La Fédération des chambres de commerce du Québec frappe encore

Gauche-Droite : le débat


Dans un mémoire présenté le 14 février dernier à la Commission parlementaire sur le projet de loi 34, Loi pour assurer l’occupation et la vitalité des territoires, la Fédération des chambres de commerce du Québec dénonçait la volonté gouvernementale de reconnaître comme une priorité nationale l’occupation dynamique des territoires et d’aider les communautés dévitalisées ou en difficulté par des mesures spécifiques. Le 17 juin 2011, dans une lettre ouverte intitulée [Trop de pouvoir aux régions->45661], parue dans La Presse, la Présidente de la FCCQ, madame Françoise Bertrand, contestait le rôle « disproportionné » des instances locales et régionales (municipalités et MRC) dans les prises de décision à caractère économique, concluant « qu’il est extrêmement difficile de continuer d'avoir foi au développement économique du Québec ».
Mettant en question la volonté gouvernementale d’attribuer plus de pouvoirs aux instances territoriales dans le développement économique, la FCCQ prêche pour une gouvernance centralisée des affaires publiques, une position tout à fait dépassée et contraire à la marche lente mais inéluctable de la société québécoise vers une véritable décentralisation, comme cela se fait dans un nombre croissant de pays depuis la fin des années 70 : un mode de gouvernance qui responsabilise les élus municipaux et régionaux, les reconnaissant comme des partenaires à part entière dans la gestion des affaires publiques, notamment celles qui concernent la vie régionale et locale.
La lettre du 17 juin poursuivait sur une autre critique : « la notion d'acceptabilité sociale ne doit pas être interprétée comme une façon de permettre à une minorité ou à des groupuscules organisés de bloquer les projets industriels ». En plus d’être démagogiques, ces propos trahissent une méconnaissance et la négation du rôle de la participation citoyenne dans le processus décisionnel des grands projets industriels qui concernent la collectivité globale.
Grâce à cette participation citoyenne, de plus en plus sensibilisée, informée, documentée et mobilisée, les « balises » gouvernementales et du secteur privé sont questionnées et des paramètres d'analyse additionnels sont pris en compte et introduits dans l'équation. Ce qui a permis de repenser plusieurs projets au cours des dernières années, pour le plus grand bénéfice d'une société durable. Les industriels et autres gens d’affaires apprennent à conjuguer avec cette nouvelle donne de l’intervention citoyenne dans les domaines économique, sociale et culturel, et nombre d’entre eux adoptent un comportement d’entrepreneurs responsables.

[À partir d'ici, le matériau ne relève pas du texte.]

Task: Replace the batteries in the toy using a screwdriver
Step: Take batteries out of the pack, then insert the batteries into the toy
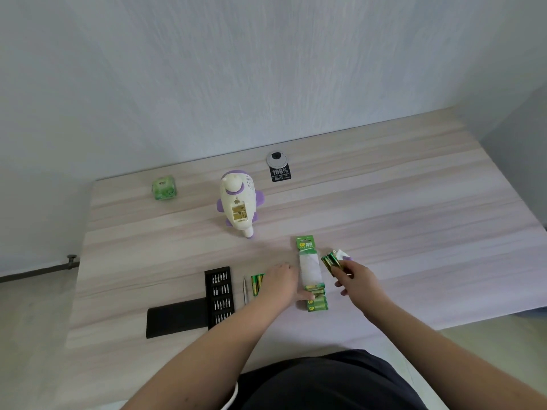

Le terme « groupuscule » utilisé par les tenants du « tout-économique », cache mal le mépris entretenu à l'égard de l'action citoyenne. Le développement durable est un projet de société, voire un devoir planétaire. Les propos que la FCCQ proclame en amont des messagers du gaz de schiste, des ports méthaniers (tel Rabaska), des parcs éoliens tous azimuts, du harnachement de nos rivières, etc., font la preuve que le développement durable ne peut avoir pour seule assurance les bonnes intentions affirmées du secteur privé et des gouvernements. Plus que jamais, la vigilance et la sensibilité environnementale de la population doivent être appréciées et mises à contribution dans les décisions qui concernent l’intérêt collectif. C’est un acquis précieux pour le Québec que nous léguerons à nos enfants et petits-enfants.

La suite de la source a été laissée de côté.